The records below are to be transcribed exactly as they appear.

**SUPPLIED INFORMATION**:
+++++

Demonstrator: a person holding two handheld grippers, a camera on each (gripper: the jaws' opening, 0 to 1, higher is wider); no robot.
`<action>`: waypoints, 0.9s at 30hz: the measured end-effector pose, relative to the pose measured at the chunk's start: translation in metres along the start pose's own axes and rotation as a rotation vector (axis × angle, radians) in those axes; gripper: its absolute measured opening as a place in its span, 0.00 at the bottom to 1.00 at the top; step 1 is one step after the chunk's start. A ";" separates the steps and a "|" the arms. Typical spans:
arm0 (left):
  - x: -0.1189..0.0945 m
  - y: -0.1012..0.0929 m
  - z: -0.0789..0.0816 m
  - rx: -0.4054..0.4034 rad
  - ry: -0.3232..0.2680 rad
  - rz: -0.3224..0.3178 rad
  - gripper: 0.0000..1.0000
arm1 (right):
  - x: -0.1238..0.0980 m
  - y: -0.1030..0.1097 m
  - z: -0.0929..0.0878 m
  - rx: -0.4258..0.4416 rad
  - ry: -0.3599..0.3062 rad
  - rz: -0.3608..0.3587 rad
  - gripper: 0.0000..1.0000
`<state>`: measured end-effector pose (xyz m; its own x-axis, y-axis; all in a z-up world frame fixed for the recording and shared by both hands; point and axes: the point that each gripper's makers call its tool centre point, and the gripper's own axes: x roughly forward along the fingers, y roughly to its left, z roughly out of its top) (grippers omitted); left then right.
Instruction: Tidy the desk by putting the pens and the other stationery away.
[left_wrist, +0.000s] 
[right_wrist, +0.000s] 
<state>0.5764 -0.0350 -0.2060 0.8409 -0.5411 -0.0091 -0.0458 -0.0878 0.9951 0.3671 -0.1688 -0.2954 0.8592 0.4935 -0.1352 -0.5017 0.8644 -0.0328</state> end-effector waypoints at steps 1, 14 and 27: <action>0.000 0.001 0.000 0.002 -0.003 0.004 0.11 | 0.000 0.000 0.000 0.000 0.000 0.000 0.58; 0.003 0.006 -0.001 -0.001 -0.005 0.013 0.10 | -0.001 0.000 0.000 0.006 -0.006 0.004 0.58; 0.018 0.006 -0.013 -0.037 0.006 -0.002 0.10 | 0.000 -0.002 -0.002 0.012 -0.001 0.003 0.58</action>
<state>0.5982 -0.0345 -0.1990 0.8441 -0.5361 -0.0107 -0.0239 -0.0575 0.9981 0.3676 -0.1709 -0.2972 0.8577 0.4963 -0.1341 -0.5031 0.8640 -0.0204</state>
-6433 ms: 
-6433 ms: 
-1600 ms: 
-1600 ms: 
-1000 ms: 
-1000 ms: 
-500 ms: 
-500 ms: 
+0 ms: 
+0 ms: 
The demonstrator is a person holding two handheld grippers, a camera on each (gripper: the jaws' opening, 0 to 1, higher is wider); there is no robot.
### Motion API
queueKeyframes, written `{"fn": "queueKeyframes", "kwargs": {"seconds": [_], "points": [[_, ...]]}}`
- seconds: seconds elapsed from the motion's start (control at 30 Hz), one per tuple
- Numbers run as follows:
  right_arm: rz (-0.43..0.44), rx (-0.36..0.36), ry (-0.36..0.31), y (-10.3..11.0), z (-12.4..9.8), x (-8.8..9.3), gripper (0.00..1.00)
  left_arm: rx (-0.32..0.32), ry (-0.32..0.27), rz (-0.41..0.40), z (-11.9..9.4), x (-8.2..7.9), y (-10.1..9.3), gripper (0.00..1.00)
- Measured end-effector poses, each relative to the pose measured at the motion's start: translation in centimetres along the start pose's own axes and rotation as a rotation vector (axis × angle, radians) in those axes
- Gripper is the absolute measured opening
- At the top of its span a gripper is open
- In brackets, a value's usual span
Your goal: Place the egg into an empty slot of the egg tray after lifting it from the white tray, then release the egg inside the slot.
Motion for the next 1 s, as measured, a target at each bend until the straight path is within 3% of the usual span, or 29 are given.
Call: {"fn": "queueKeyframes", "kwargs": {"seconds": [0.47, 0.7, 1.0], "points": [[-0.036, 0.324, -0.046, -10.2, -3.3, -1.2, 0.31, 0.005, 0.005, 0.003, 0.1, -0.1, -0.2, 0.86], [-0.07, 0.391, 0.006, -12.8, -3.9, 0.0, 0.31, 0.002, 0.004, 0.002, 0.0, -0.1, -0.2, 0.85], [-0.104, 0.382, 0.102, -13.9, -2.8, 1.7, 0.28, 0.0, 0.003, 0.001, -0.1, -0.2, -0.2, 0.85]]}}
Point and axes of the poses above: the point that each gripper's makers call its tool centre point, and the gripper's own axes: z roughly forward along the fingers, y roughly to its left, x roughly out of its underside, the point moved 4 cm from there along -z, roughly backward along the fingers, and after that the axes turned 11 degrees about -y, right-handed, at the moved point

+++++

**EXPECTED OUTPUT**:
Demonstrator: a person holding two handheld grippers, a camera on each (gripper: the jaws' opening, 0 to 1, higher is wider); no robot.
`<action>`: waypoints, 0.9s at 30hz: the measured end-effector pose, relative to the pose measured at the chunk's start: translation in metres along the start pose's own axes and rotation as a rotation vector (axis × angle, radians) in those axes; gripper: its absolute measured opening as a place in its span, 0.00 at the bottom to 1.00 at the top; step 1 is one step after the chunk's start. A ";" separates the steps and a "|" the arms. Typical spans:
arm0 (left):
  - x: -0.1189..0.0945 m
  - y: -0.1012..0.0929 m
  - z: -0.0789..0.0816 m
  - rx: -0.4054..0.4034 rad
  - ry: -0.3232..0.2680 rad
  - rz: -0.3224..0.3178 rad
  - gripper: 0.0000..1.0000
arm1 (right):
  - x: -0.1238..0.0980 m
  - y: -0.1030..0.1097 m
  - z: -0.0929..0.0878 m
  - rx: -0.4258..0.4416 rad
  - ry: -0.3599..0.3062 rad
  - rz: -0.3608..0.3587 rad
  - gripper: 0.0000..1.0000
`<state>`: measured end-effector pose (xyz m; its own x-axis, y-axis; all in a z-up world frame fixed for the recording and shared by both hands; point and axes: the point that each gripper's makers call its tool centre point, and the gripper's own axes: x roughly forward along the fingers, y roughly to its left, z roughly out of its top) (grippers omitted); left then right.
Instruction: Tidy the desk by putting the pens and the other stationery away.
[left_wrist, +0.000s] 
[right_wrist, +0.000s] 
<state>0.5764 -0.0350 -0.2060 0.8409 -0.5411 -0.0091 -0.0458 -0.0878 0.9951 0.3671 -0.1688 -0.2954 0.8592 0.4935 -0.1352 -0.5017 0.8644 -0.0328</state> end-effector waypoints at steps 1, 14 and 27: <action>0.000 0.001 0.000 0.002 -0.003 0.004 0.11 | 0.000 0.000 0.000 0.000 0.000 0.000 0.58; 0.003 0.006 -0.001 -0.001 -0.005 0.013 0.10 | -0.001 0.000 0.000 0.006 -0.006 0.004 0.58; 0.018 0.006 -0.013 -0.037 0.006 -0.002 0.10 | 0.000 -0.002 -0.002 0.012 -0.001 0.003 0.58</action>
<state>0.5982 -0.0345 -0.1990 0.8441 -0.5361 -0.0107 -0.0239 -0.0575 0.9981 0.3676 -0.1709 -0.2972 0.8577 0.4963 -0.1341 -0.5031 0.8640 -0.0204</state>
-6433 ms: 
-6433 ms: 
-1600 ms: 
-1600 ms: 
-1000 ms: 
-1000 ms: 
-500 ms: 
-500 ms: 
+0 ms: 
+0 ms: 
The demonstrator is a person holding two handheld grippers, a camera on each (gripper: the jaws' opening, 0 to 1, higher is wider); there is no robot.
### Motion API
queueKeyframes, written `{"fn": "queueKeyframes", "kwargs": {"seconds": [_], "points": [[_, ...]]}}`
- seconds: seconds elapsed from the motion's start (control at 30 Hz), one per tuple
- Numbers run as follows:
  right_arm: rz (-0.43..0.44), rx (-0.36..0.36), ry (-0.36..0.31), y (-10.3..11.0), z (-12.4..9.8), x (-8.8..9.3), gripper (0.00..1.00)
  left_arm: rx (-0.32..0.32), ry (-0.32..0.27), rz (-0.41..0.40), z (-11.9..9.4), x (-8.2..7.9), y (-10.1..9.3), gripper (0.00..1.00)
- Measured end-effector poses, each relative to the pose measured at the motion's start: translation in centimetres along the start pose's own axes and rotation as a rotation vector (axis × angle, radians) in those axes
- Gripper is the absolute measured opening
- At the top of its span a gripper is open
- In brackets, a value's usual span
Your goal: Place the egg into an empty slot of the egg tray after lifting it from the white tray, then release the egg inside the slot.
Motion for the next 1 s, as measured, a target at each bend until the straight path is within 3% of the usual span, or 29 are given.
Call: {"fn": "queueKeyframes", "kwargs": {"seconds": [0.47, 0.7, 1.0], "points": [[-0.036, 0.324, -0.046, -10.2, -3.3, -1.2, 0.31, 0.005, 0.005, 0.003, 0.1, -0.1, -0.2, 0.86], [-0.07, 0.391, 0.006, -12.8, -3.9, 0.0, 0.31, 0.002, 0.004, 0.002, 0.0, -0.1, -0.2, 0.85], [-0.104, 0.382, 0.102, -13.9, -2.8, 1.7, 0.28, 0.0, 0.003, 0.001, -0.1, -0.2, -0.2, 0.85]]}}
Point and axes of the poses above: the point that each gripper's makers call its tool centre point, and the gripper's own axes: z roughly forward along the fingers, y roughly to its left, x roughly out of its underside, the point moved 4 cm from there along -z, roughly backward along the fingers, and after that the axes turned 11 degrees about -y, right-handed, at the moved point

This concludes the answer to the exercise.